= List of Hungarian communities in Serbia =

The following is a list of municipalities and cities in Serbia, in which ethnic Hungarians form majority or significant minority (i.e. over 10% of the total population). Hungarians constitute 2.7% of Serbia's total population and 10.5% of that of the province of Vojvodina, where they are largely concentrated.

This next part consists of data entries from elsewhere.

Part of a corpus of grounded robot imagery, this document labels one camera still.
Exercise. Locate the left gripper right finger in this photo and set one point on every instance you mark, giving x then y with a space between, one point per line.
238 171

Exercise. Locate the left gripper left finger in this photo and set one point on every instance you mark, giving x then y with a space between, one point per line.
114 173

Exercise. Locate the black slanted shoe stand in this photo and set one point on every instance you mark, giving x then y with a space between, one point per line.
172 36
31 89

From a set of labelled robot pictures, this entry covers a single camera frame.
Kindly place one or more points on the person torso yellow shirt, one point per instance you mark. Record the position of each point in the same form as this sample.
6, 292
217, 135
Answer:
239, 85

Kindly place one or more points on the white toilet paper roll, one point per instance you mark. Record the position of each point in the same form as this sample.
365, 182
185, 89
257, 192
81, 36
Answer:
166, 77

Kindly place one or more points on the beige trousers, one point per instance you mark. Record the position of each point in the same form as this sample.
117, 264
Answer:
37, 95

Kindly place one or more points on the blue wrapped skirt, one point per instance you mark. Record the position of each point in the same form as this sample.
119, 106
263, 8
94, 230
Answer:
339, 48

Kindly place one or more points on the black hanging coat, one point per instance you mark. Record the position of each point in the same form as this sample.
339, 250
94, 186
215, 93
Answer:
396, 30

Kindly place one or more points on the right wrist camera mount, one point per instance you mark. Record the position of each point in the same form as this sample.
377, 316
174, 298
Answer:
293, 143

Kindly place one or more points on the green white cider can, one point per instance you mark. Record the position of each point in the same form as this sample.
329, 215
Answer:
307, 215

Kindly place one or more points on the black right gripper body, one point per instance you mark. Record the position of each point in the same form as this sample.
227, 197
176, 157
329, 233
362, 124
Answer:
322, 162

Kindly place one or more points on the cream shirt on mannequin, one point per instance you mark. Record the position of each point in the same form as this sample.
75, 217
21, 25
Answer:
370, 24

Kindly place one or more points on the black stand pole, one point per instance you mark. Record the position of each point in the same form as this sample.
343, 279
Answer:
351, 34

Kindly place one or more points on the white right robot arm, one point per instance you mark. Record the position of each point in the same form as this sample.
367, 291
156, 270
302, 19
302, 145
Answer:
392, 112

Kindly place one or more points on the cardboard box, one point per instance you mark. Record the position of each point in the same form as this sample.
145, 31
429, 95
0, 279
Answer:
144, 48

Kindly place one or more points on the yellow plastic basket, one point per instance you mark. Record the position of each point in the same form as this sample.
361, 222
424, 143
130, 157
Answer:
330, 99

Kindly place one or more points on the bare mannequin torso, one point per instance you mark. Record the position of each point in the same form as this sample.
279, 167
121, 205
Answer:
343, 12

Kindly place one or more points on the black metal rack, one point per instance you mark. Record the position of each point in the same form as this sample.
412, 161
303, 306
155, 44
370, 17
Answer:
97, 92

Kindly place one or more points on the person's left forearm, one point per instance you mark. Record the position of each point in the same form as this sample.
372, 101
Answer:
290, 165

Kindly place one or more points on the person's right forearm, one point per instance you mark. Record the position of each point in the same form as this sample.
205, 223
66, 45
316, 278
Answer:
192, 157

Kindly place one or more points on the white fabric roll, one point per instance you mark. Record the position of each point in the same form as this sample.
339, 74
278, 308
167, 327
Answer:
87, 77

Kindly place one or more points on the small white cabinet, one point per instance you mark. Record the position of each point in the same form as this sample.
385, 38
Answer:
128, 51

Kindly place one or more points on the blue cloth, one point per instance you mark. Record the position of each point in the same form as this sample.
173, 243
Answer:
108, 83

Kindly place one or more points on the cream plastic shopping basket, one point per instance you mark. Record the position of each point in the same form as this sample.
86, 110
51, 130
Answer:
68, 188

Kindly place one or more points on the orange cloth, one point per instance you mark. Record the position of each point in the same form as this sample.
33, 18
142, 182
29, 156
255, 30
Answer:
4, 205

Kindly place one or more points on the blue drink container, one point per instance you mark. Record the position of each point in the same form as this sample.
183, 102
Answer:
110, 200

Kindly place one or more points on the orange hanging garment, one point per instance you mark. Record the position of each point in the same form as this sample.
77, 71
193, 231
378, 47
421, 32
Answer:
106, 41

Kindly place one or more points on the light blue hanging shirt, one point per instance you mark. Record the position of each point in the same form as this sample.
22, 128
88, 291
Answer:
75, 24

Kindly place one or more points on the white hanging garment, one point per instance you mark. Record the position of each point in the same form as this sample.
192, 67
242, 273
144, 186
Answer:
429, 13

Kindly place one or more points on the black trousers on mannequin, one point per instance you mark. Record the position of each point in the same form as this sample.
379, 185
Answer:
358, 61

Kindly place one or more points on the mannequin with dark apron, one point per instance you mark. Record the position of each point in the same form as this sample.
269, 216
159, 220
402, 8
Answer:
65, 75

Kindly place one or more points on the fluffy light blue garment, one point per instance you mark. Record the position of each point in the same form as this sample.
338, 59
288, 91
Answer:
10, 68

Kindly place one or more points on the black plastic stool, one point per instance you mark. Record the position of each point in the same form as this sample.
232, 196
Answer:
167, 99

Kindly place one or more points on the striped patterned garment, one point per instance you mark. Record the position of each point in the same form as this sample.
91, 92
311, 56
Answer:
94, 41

| Municipality | Hungarian name | Hungarian population | Share of total population |
|---|---|---|---|
| Kanjiža | Magyarkanizsa | 16,740 | 83.1% |
| Senta | Zenta | 13,590 | 75.7% |
| Ada | Ada | 9,666 | 72.7% |
| Bačka Topola | Topolya | 14,599 | 55.6% |
| Mali Iđoš | Kishegyes | 5,174 | 51.8% |
| Čoka | Csóka | 3,835 | 44.8% |
| Bečej | Óbecse | 12,482 | 40.7% |
| Subotica | Szabadka | 37,200 | 30% |
| Novi Kneževac | Törökkanizsa | 1,956 | 22.6% |
| Temerin | Temerin | 5,607 | 21.7% |
| Srbobran | Szenttamás | 2,609 | 18.1% |
| Žitište | Begaszentgyörgy | 2,286 | 17% |
| Nova Crnja | Magyarcsernye | 1,247 | 15.3% |
| Novi Bečej | Törökbecse | 2,915 | 14.6% |
| Sečanj | Torontálszécsány | 1,143 | 10.8% |
| Plandište | Zichyfalva | 913 | 10.2% |
| Novi Sad | Újvidék | 9,792 | 2.6% |

Note: Novi Sad, although it does not reach the 10% threshold, is also listed, as it has one of the largest Hungarian communities in Serbia.